The attractor of chaotic systems contains interactive structure in the state space. Therefore the corresponding time series has a considerable dependency on their past states and are very sensitive to the initial conditions. So their prediction are much more difficult than those of static/algebraic systems [14]. Recurrent structures enable the model to address temporal sequences powerfully by responding to memory information based on the system past states. In contrast to feed forward fuzzy rule based systems, the combination of recurrent structures and fuzzy systems has been investigated in several fuzzy models. Two categories of recurrent structures were introduced as local and global feedbacks. By adopting global feedbacks, some of fuzzy structures such as, Takagi–Sugeno–Kang (TSK) type recurrent fuzzy network (TRFN) [15], the enhanced memory TRFN [16], the high-order recurrent neuron-fuzzy system (HO-RNFS) [17], and the recurrent self-organizing neural fuzzy inference network (RSONFIN) [18], have been proposed.
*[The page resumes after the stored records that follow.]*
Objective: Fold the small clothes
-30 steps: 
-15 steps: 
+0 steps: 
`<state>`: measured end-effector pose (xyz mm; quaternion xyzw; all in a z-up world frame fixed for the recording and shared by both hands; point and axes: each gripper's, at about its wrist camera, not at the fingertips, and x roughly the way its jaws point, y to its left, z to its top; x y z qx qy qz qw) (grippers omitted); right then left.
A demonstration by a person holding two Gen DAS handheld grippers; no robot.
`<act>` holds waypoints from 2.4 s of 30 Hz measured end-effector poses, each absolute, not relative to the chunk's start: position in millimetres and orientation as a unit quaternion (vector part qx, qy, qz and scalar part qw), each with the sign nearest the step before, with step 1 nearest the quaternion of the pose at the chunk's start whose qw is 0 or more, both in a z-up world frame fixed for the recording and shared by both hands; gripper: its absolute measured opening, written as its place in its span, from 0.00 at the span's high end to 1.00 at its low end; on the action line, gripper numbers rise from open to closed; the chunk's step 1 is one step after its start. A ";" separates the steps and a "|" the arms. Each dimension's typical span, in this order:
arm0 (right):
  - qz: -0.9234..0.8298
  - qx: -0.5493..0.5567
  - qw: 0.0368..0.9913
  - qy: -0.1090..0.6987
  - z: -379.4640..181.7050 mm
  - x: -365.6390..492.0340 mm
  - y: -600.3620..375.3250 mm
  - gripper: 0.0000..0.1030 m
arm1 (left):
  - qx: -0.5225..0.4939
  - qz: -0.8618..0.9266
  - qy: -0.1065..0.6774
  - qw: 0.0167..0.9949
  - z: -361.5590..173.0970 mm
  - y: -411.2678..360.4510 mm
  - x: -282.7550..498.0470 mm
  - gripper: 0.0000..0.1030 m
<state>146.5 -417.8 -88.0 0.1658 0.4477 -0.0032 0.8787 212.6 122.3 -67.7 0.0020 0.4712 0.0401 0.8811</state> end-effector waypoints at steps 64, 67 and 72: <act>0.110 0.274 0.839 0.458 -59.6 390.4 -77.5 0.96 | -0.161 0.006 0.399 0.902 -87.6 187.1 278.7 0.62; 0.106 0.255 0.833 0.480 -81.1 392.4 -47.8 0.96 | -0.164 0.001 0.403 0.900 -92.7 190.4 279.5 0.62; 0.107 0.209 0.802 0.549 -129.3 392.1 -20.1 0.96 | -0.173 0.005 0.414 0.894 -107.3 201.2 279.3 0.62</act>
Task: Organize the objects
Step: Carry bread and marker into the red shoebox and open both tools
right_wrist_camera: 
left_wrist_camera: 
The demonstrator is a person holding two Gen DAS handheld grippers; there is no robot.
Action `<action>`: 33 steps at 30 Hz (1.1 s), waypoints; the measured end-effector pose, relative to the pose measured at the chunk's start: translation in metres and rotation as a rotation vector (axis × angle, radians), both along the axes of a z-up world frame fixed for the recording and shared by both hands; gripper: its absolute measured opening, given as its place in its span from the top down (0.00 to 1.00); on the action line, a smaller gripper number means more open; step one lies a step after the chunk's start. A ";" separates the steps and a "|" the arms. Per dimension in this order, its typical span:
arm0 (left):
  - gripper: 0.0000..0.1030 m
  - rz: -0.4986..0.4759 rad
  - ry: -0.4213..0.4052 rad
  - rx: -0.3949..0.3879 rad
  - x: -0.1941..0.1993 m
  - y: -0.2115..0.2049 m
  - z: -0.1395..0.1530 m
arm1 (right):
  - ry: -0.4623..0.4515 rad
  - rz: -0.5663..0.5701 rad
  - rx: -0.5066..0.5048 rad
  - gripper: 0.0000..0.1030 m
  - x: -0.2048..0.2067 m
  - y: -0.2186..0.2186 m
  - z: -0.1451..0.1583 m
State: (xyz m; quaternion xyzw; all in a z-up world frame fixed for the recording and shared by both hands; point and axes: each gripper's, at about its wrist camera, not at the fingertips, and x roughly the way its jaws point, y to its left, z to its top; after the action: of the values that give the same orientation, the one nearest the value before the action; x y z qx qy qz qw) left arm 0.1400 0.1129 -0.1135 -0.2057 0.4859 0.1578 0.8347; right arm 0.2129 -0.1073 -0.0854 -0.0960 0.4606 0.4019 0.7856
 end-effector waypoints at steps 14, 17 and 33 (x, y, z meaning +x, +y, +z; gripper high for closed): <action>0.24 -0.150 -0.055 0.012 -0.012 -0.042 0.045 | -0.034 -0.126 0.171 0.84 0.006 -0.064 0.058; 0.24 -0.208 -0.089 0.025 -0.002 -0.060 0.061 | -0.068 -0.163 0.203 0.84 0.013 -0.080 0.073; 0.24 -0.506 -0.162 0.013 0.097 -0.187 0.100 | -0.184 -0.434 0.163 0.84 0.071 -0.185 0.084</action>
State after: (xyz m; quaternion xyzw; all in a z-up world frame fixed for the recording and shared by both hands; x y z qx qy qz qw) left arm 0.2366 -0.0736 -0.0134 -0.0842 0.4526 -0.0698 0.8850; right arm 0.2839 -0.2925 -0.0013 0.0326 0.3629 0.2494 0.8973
Some other fuzzy neural networks using only local feedbacks have also been proposed [2 , 18–20]. In [18] a recurrent self-evolving fuzzy neural network with local feedbacks (RSEFNN-LF) is proposed that its recurrent structure comes from locally feeding the firing strength of a fuzzy rule back to itself. Dynamic fuzzy neural network (DFNN) [19], self-recurrent Wavelet Neural Network (SRWNN) [2], and Indirect Stable Adaptive Fuzzy Wavelet Neural Controller (ISAFWNC) [20] use a local feedback structure similar to RSEFNN-LF, with the exception that the local feedbacks are located in their conclusion parts. As a local and global method, the interactively recurrent self-evolving fuzzy neural network (IRSFNN) [21] has been introduced which its recurrent structure is formed as an external loops and internal feedback.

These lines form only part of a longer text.